= PROBLEM TO SOLVE =
Lines of the material that include the string "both" should be returned.
**** SOURCE MATERIAL ****
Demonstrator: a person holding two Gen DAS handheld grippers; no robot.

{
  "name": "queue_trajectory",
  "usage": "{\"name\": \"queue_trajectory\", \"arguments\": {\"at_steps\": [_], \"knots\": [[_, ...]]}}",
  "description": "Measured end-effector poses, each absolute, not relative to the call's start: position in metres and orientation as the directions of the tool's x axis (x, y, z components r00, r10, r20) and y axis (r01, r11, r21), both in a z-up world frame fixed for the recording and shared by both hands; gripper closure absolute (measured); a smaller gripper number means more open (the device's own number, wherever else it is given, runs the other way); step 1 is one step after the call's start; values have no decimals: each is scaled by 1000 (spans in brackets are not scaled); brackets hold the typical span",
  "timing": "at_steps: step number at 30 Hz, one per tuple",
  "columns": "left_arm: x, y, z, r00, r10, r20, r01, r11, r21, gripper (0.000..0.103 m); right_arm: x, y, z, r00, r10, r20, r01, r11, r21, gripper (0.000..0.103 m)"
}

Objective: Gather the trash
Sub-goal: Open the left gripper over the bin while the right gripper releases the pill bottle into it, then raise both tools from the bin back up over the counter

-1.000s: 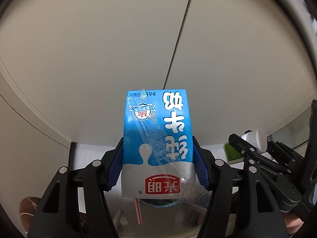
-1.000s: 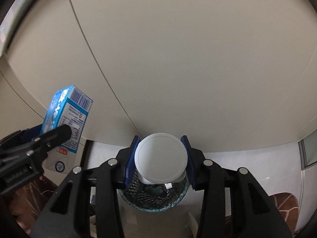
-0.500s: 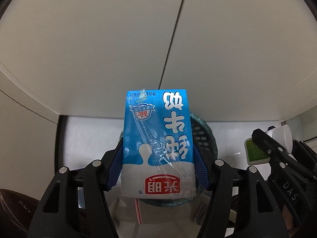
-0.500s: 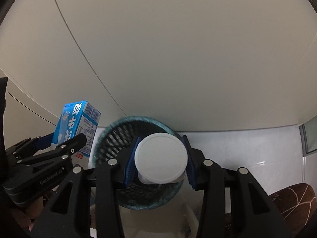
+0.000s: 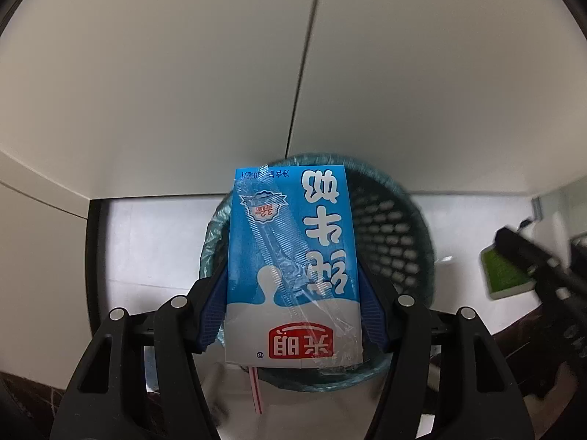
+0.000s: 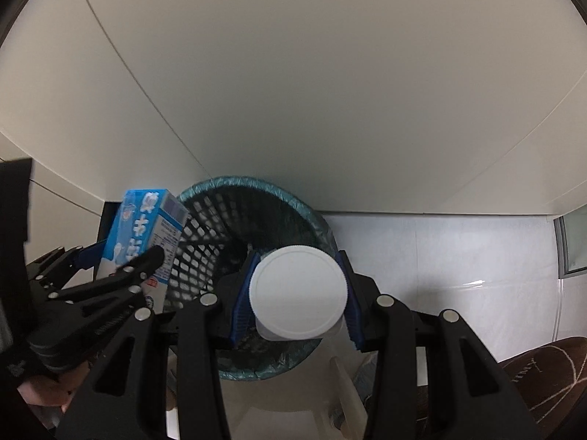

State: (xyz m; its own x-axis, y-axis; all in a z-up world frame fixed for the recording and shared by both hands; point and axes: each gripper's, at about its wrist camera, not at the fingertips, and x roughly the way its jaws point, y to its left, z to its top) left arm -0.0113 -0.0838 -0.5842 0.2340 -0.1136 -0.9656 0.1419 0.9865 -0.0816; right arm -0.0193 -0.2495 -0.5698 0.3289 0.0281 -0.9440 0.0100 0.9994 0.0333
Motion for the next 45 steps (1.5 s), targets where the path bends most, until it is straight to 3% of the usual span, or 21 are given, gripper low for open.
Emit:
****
= SOLUTION FOR THIS EXERCISE =
  "description": "Measured end-effector poses, each absolute, not relative to the call's start: position in metres and orientation as the directions of the tool's x axis (x, y, z components r00, r10, r20) and y axis (r01, r11, r21), both in a z-up world frame fixed for the recording and shared by both hands; gripper closure absolute (measured); a smaller gripper number means more open (the device's own number, wherever else it is given, runs the other way); step 1 is one step after the call's start; values have no decimals: each is scaled by 1000 (spans in brackets are not scaled); brackets hold the typical span",
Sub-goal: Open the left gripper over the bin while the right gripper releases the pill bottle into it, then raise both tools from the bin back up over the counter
State: (xyz m; its own x-axis, y-axis; all in a z-up world frame fixed for the recording and shared by both hands; point and axes: each gripper's, at about its wrist camera, not at the fingertips, and x roughly the way its jaws point, y to its left, z to its top) left arm -0.0113 -0.0838 -0.5842 0.2340 -0.1136 -0.9656 0.1419 0.9865 -0.0816; right arm -0.0193 -0.2495 -0.5698 0.3289 0.0281 -0.9440 0.0100 0.9994 0.0333

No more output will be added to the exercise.